# Tools and equipment inventory



## MonPeintre.ca (Feb 17, 2011)

It's the time of the year when we have some free time for cleaning and inventory.
Do you guys have a system to keep track of all your tools and equipment?
Anyone use an app or software?
Do you put a number + company name on everything?
I know painter equipment and tools are usually not that expensive, but lost, stolen or broken 20$ to 50$ tools can add up quickly.


----------



## MonPeintre.ca (Feb 17, 2011)

Anybody?


----------



## NEPS.US (Feb 6, 2008)

Number them for your subs. 

uno
dos 
tres
cuatro
cinco
seis
..
.
.


----------



## MonPeintre.ca (Feb 17, 2011)

NEPS.US said:


> Number them for your subs.
> 
> uno
> dos
> ...


In spannish will be hard for us, but in french will be easier


----------



## Ultimate (Mar 20, 2011)

It would be nice to inventory things as the year progresses and document on something like Evernote, but if someone wants to be a pos and steal what is inventorying gonna do? With this in mind, I have just this past week gone from having equipment strewn about in three locations within a five mile radius to all in one central location to be used as a base. This will be drastic I think for simplifying this upcoming year. It's already produced recognizable savings this past week.


----------



## MonPeintre.ca (Feb 17, 2011)

FatherandSonPainting said:


> It would be nice to inventory things as the year progresses and document on something like Evernote, but if someone wants to be a pos and steal what is inventorying gonna do? With this in mind, I have just this past week gone from having equipment strewn about in three locations within a five mile radius to all in one central location to be used as a base. This will be drastic I think for simplifying this upcoming year. It's already produced recognizable savings this past week.


I'm sure it will help to have everything at one place.
Im not sure I would go with evernote or some other app, just a spreadsheet should be enough to know where your stuff is.


----------



## Ultimate (Mar 20, 2011)

For accounting purposes, there is a list of every item. 

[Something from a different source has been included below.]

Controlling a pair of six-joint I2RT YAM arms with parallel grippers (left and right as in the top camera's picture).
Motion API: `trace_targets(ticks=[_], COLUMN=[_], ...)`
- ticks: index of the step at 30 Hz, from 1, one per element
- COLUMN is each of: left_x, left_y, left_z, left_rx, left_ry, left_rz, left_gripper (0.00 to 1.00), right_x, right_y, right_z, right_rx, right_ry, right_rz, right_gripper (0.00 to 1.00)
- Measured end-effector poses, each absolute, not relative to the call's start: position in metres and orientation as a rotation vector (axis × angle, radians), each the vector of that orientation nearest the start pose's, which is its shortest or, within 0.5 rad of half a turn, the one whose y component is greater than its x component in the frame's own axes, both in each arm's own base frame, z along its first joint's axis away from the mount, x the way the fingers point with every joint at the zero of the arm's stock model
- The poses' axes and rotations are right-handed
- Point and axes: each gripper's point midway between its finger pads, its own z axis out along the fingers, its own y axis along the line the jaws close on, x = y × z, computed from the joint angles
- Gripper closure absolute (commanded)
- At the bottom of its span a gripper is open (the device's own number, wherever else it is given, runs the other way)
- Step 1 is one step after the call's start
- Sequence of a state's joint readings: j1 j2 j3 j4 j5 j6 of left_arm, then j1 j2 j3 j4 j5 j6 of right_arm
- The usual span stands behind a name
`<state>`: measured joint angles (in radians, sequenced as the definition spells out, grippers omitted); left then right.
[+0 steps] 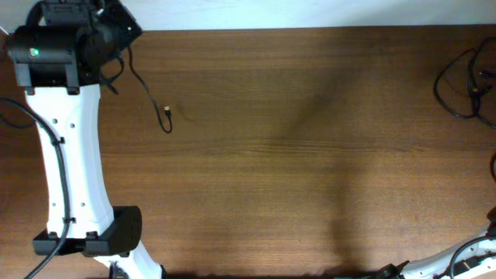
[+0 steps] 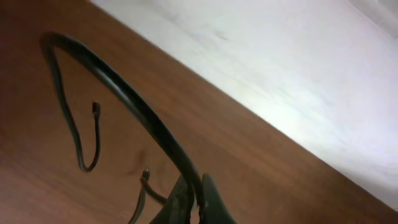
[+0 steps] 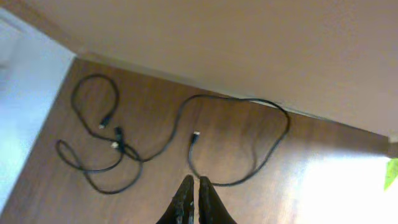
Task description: Untangle cables
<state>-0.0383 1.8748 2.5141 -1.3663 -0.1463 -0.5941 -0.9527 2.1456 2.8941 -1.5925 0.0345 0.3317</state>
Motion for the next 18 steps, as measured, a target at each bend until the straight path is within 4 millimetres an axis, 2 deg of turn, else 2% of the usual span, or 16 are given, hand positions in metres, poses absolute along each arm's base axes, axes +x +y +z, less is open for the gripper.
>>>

For weekly inventory, maybe in time. I need more storage first. 

It's the little things that end up missing or misplaced. Ever had anything like this happen to you. On one job, looking for the spring loaded nail punches to set some nails. Can't find them in the tool belt that hangs in the van with the hammer, square, chalk line etc... Ya know, where it would make sense to have it be. So, take a trip to SW to get another one, or just use the old fashioned hammer and punch and do it the hard way. A couple weeks later, go to use an allen wrench to re assemble a ceiling fan and what do I find but a spring loaded nail set.... 

Maybe in a year I will have a respectable shop. Be able to do what I see a few others doing here. And inventory. 

So in response to your op. I say the solution is a homebase with a shop like I think you already have in a great way. If you find an app or template with a system to incorporate for inventorying, please share.


----------



## CApainter (Jun 29, 2007)

No question in my mind that the time spent on inventory and equipment maintenance helps with productivity in the long run.

I was just thinking about this a couple of days ago, and realized that I need to communicate better with management, that a shop PM needs to be implemented in order to better organize our paint shop. The difficulty I find, is having management (who is not necessarily cognizant of painting practices, or operations) allow us the appropriate amount of time to perform these duties given we are a 365 day operation excluding weekends and holidays. 

They think painting is a simple task that can be requested, and performed at a moments notice!


----------



## CApainter (Jun 29, 2007)

FatherandSonPainting said:


> For accounting purposes, there is a list of every item.
> 
> For weekly inventory, maybe in time. I need more storage first.
> 
> ...


You make a great point about space which I seem to never have enough of. 

The members here who are building, or leasing shop space have the right idea.


----------



## straight_lines (Oct 17, 2007)

I have lived like that for to long, and if I could accurately calculate how many hrs are wasted each year making another trip, or looking for a tool in my van or building it would make me sick. 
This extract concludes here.